[Collected data entries]
---
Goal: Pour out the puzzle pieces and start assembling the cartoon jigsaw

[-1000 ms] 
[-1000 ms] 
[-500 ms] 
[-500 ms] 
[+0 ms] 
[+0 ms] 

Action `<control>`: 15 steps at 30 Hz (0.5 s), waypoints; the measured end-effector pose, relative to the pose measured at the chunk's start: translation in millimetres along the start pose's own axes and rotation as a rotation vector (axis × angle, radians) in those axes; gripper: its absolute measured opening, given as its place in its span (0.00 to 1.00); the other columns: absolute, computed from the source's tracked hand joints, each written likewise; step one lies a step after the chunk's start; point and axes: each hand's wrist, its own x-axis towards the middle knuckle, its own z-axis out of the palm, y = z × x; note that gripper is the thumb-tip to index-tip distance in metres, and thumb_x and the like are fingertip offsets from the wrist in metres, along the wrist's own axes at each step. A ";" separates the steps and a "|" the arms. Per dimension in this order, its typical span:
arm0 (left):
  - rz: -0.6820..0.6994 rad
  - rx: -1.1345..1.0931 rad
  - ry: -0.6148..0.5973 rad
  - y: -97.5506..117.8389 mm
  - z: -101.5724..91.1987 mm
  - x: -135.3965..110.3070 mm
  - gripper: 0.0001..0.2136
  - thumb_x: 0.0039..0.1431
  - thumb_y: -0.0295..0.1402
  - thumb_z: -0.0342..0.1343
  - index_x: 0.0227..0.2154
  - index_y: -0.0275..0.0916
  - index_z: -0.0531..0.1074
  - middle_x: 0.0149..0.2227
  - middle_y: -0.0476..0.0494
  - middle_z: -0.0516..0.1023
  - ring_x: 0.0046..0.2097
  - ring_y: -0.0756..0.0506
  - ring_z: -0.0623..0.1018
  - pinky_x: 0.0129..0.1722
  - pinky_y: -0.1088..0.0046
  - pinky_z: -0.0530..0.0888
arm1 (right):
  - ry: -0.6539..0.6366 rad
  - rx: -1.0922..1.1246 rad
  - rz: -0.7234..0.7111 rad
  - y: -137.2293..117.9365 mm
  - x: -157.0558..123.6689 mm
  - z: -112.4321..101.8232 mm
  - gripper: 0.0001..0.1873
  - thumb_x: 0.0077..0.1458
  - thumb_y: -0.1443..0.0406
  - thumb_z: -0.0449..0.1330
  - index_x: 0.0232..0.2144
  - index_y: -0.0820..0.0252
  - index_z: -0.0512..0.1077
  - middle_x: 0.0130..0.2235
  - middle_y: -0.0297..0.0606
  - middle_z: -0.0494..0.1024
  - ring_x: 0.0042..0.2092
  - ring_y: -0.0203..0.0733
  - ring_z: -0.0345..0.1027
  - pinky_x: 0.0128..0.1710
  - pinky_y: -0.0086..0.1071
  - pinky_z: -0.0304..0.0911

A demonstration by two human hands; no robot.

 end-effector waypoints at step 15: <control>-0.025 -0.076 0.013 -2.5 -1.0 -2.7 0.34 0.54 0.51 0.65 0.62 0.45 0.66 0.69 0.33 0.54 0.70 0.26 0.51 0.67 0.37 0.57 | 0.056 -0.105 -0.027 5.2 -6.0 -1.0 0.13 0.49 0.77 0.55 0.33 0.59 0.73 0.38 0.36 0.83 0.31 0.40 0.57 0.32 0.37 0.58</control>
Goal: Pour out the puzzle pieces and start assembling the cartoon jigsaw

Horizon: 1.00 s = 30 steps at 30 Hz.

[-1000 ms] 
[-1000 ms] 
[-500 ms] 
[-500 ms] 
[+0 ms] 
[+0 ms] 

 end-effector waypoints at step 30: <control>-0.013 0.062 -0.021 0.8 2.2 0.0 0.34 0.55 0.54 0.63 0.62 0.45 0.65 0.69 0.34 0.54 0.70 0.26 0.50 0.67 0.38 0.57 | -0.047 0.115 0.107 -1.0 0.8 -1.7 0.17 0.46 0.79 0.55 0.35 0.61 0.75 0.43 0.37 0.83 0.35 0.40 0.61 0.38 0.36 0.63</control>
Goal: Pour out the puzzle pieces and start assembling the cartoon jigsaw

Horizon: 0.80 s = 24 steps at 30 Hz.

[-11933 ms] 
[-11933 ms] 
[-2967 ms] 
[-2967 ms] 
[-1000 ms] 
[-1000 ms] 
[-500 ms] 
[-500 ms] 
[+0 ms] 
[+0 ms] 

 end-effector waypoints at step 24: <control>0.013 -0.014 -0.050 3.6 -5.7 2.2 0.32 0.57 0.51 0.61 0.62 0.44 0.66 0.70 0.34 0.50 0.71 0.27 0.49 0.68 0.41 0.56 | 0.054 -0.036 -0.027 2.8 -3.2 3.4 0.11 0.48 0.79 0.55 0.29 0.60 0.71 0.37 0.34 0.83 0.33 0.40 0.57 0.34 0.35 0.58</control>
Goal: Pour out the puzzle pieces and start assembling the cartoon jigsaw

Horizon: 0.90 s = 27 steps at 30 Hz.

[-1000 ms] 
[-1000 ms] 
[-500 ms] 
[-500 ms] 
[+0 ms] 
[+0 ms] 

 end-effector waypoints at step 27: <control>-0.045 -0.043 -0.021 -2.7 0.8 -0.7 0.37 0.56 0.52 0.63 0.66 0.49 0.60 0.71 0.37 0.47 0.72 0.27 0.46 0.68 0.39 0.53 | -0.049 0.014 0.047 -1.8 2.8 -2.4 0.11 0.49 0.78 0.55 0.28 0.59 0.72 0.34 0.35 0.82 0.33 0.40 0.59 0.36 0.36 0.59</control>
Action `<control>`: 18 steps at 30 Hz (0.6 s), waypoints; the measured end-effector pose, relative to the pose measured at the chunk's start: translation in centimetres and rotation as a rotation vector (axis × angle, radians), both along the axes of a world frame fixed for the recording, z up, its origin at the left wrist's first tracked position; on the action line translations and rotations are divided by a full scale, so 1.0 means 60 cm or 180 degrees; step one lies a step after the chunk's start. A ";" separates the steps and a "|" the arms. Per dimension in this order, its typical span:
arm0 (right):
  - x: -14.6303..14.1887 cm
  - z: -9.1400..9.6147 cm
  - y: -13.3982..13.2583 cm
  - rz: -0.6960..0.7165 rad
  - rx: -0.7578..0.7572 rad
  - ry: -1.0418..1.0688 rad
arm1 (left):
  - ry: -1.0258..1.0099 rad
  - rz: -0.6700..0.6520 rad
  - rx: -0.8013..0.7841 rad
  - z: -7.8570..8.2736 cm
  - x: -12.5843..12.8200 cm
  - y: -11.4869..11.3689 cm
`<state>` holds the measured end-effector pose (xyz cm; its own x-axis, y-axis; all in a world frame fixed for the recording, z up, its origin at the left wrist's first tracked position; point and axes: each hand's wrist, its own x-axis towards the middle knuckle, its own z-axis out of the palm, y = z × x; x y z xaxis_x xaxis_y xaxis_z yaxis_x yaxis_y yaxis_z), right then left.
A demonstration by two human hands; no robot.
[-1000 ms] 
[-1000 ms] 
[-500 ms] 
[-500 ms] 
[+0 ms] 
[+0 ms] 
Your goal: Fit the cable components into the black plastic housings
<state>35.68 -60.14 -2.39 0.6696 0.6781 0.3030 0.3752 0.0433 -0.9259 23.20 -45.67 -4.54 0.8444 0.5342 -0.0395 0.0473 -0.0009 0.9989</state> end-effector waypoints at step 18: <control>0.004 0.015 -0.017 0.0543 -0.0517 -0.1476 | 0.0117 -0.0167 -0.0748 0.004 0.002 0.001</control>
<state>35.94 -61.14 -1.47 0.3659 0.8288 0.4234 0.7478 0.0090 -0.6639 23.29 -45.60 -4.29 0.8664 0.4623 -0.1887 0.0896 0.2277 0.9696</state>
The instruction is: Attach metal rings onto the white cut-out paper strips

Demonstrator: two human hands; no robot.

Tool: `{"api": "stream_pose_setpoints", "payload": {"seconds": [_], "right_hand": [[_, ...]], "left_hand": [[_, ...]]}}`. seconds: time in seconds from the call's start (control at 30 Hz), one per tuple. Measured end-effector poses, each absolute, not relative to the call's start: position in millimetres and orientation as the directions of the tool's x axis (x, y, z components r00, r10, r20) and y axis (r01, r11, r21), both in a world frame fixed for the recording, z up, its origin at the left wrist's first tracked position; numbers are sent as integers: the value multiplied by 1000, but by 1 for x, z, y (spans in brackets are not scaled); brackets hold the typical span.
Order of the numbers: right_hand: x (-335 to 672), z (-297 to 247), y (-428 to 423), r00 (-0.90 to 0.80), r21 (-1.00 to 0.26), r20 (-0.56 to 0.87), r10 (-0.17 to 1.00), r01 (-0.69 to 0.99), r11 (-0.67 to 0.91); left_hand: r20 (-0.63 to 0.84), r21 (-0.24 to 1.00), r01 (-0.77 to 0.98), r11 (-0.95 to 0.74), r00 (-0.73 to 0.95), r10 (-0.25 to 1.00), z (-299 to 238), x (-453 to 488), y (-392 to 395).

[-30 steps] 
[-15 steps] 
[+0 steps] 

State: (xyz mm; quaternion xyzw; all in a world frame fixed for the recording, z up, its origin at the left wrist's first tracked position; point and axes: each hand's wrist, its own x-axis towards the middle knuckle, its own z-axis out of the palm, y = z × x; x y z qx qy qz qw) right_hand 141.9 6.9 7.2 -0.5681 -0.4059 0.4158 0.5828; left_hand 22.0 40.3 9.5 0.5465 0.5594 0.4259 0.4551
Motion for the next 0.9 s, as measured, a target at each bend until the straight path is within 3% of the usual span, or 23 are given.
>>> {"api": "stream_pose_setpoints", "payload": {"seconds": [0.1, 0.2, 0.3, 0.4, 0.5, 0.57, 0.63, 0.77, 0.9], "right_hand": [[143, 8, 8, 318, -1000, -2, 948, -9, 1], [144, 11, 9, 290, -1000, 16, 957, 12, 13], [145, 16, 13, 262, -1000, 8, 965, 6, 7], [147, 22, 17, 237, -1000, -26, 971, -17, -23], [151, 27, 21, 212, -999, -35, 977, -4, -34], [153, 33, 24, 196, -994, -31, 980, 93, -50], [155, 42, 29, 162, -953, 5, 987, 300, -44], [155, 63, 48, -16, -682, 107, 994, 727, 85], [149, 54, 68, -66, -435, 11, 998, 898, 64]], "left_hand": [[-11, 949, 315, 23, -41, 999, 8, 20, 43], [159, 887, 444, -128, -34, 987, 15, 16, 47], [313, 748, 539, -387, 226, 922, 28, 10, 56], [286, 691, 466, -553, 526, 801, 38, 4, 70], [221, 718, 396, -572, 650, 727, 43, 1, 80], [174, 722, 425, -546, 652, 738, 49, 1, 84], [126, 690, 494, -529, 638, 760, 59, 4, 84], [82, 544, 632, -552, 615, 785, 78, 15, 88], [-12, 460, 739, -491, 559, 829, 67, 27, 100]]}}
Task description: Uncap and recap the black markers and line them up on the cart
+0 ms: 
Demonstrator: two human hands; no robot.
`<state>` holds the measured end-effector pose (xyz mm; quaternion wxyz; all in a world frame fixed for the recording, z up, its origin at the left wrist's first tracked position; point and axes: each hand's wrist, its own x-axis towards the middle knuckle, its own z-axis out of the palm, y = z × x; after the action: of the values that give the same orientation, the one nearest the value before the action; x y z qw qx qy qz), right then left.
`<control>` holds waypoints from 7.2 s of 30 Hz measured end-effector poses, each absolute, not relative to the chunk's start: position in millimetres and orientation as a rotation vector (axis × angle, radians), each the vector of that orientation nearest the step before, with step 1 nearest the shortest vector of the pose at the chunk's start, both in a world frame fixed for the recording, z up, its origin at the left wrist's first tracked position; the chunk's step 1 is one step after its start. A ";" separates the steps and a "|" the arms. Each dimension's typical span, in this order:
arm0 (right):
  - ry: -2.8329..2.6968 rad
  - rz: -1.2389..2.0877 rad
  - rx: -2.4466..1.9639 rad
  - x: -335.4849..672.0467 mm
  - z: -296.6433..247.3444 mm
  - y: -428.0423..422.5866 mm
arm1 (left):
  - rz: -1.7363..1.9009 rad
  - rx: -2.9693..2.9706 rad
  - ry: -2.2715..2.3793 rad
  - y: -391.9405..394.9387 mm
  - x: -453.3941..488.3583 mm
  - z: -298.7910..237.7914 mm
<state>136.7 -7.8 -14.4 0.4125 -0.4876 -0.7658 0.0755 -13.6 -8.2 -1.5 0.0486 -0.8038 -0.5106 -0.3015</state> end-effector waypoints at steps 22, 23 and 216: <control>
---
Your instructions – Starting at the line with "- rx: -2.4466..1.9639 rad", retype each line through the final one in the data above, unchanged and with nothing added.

Finished task –
  - rx: -2.4466..1.9639 rad
  - x: -335.4849..672.0467 mm
  - z: -296.6433..247.3444 mm
  - y: -428.0423..422.5866 mm
arm1 (left):
  - rz: -1.7363..1.9009 rad
  - rx: -2.9693..2.9706 rad
  - ry: -2.2715..2.3793 rad
  - y: -391.9405..394.9387 mm
  - x: -453.3941..488.3583 mm
  - z: -298.7910..237.7914 mm
<state>136.7 -7.8 -14.4 0.4125 -0.4876 -0.7658 0.0755 -13.6 -8.2 -1.5 0.0486 -0.8038 -0.5106 -0.3015</state> end-effector waypoints at steps 22, 23 and 216: <control>

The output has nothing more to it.